Face à ce délit, véritable hantise de toute marque de luxe, on présentera logiquement Allure Édition Blanche. Cet habile Oriental composé par Jacques Polge, lancé en 2008 comme flanker d’Allure (1999), est le symbole du parfum intemporel, qui continuera de régner sur les rayons Homme des parfumeries pendant très longtemps.
Allure Édition Blanche traverse les modes et assomme les tendances par sa superbe. Un ambré de cette trempe n’a que faire des shampoings et ne regarde même pas son petit Bleu, qui n’a jamais réussi à le détrôner. Né il y a 13 ans, il était déjà dans le futur.
Le Galion
Modernité en deux parfums
Le Galion fait partie de ces marques d’époque qui ont été rachetées et relancées dans la vague naissante de la parfumerie de Niche. Née en 1930, elle possède, à notre heure, un catalogue de parfums issus du patrimoine de Paul Vacher, parfumeur propriétaire jusqu’à sa mort en 1975.
C’est en 2014, après 35 ans de silence, que la marque renait. Outre donc les anciens parfums, l’enseigne présente des parfums neufs, dont Sang Bleu, un superbe Fougère à l’architecture Chyprée, créé en 2016.
Absolument beau, résolument moderne, Sang Bleu est un pont entre le passé d’une marque monument et le futur d’une parfumerie avant-gardiste. On ne peut que pousser à aller sentir cette fragrance, on le martèle depuis deux ans déjà, c’est du vrai parfum.
L’Âme Perdue
Très intelligemment, Le Galion joue sur la corde de son passé avec des images à la sauce vintage remixée. En incluant des fragrances ultra modernes et de grandes qualités au beau milieu de son répertoire, en reformulant certains classiques, la marque parvient à exploiter au mieux ce qui devient un défaut pour tant d’autres.
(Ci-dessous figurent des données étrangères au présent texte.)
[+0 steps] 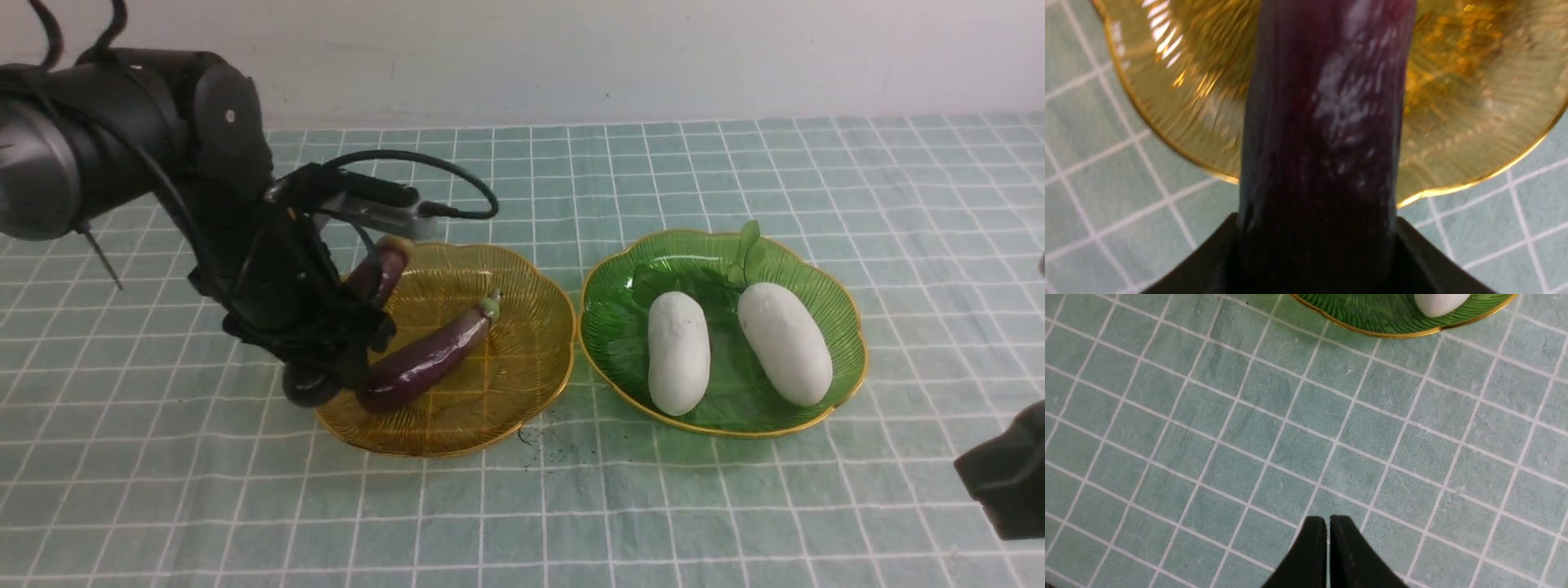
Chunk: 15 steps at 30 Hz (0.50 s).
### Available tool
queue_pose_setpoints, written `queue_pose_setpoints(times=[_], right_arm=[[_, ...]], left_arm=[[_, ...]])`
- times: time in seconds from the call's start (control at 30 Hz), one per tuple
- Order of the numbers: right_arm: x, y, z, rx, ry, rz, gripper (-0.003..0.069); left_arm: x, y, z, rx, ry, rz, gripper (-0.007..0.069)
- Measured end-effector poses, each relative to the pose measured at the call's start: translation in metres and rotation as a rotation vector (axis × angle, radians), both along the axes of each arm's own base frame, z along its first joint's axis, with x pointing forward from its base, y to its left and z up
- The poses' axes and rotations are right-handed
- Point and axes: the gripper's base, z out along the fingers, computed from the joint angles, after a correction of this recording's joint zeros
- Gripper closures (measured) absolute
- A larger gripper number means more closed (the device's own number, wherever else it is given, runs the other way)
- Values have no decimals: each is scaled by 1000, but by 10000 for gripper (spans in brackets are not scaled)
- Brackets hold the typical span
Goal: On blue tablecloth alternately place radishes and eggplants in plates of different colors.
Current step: 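Pick up the eggplant and place it in the yellow plate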
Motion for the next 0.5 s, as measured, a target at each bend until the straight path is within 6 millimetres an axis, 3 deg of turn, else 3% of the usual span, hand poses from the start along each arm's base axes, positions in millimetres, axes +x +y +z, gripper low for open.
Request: queue_pose_setpoints(times=[0.07,0.2,0.37,0.5], right_arm=[[0,0,0,0,0,0,657],[0,0,0,0,0,0,657],[0,0,0,3,1,0,657],[0,1,0,7,2,0,657]], left_arm=[[10,-22,-1,-35,-42,-35,258],[22,-42,-5,-74,-57,-57,258],[34,-52,-19,-79,-35,-56,250],[38,-55,-32,-91,1,-14,186]])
L’Âme Perdue entre dans cette politique parfaitement menée. Un Floral ultra épicé, composé d’une main de maître par Rodrigo Flores-Roux. Originalité, singularité, caractère et intemporalité, ce parfum s’approche de la catégorie chefs-d’œuvre.
Côté compo
Un accent unisex mais qui se présente à nous en se frottant au féminin, cette composition aux relents de Cognac est à la fois complexe et ultra séduisante. Lys Rouge, Jasmin, Rose, Vanille, Miel. Côté épices : Cannelle, Clou de Girofle ou encore Poivre Blanc. Un parfum monstre dont l’Ambre nous enveloppe, mêlé d’Encens, de Prune, Mirabelle, Ylang-ylang, Baumier du Pérou, Patchouli, Benjoin, Mousse de chêne et Palissandre. Ça n’en fini pas.
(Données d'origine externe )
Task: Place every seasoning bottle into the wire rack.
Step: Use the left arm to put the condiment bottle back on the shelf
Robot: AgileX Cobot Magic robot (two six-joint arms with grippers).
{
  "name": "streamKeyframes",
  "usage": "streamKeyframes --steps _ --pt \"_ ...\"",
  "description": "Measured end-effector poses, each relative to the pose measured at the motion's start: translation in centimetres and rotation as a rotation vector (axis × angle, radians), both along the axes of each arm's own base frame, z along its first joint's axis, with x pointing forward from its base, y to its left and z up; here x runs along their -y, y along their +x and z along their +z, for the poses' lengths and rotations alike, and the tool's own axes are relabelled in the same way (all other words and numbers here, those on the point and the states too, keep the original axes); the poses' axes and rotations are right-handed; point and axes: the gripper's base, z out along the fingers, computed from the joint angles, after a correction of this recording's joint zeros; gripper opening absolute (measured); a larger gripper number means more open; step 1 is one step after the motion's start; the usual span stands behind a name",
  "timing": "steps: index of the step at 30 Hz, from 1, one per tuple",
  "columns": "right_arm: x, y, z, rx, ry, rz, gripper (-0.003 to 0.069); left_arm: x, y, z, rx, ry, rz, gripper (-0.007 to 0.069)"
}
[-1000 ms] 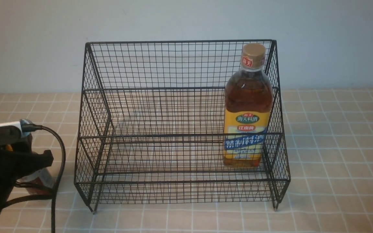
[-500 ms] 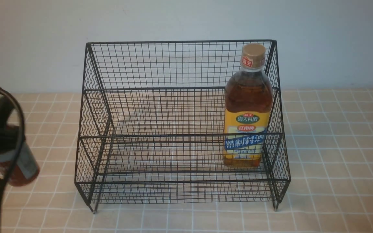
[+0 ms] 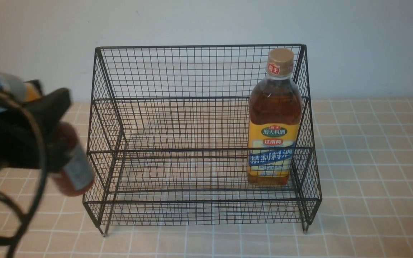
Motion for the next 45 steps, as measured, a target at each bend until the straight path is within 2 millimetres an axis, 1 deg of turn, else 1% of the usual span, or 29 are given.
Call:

Le Galion vogue vers l’avenir
Cette marque est tout simplement l’une des plus belles marques de niche. Alors que de nombreuses enseignes ne font que surfer sur des tendances et des copies estampillées de noms ronflants, Le Galion prouve qu’elle est ce que doit être la parfumerie. On applaudit, forcément.
Caron
On en avait parlé dès le premier épisode de cette saison, Aimez-moi comme je suis est un parfum résolument moderne. On aime son côté prise de risque, Caron aurait très bien pu se laisser tenter à imiter les grands dans leur concours de shampoings.
Aimez-moi comme hier
Caron va donc de l’avant, en trainant son patrimoine comme un boulet. Malgré un légendaire Pour Un Homme ou encore un Tabac Blond monumental, Caron souffre de ne pas savoir en faire un avantage. Cette dernière sortie a donc l’effet d’un souffle d’air frais.
Diptyque
Un monde olfactif parallèle
Depuis les années 1960, Diptyque peut se vanter de ne produire que du beau. Autant en matière de design que d’odeurs. Alors que l’imagerie de la marque est extrêmement maitrisée, qu’elle joue sur un habillage général qui jongle avec les époques, elle n’échappe pas, dans l’imaginaire de certains, à une certaine connotation désuet qui lui fait défaut.
Pour une fois, il s’agit surtout de sa vision de la parfumerie. Non pas qu’elle sonne vieille, comme pourrait l’être un N°5 de Chanel, mais seulement qu’elle se compose en parallèle de la tendance. Pas d’égérie sexy, de clips rentre-dedant, et surtout, des jus très légers, qui diffusent peu.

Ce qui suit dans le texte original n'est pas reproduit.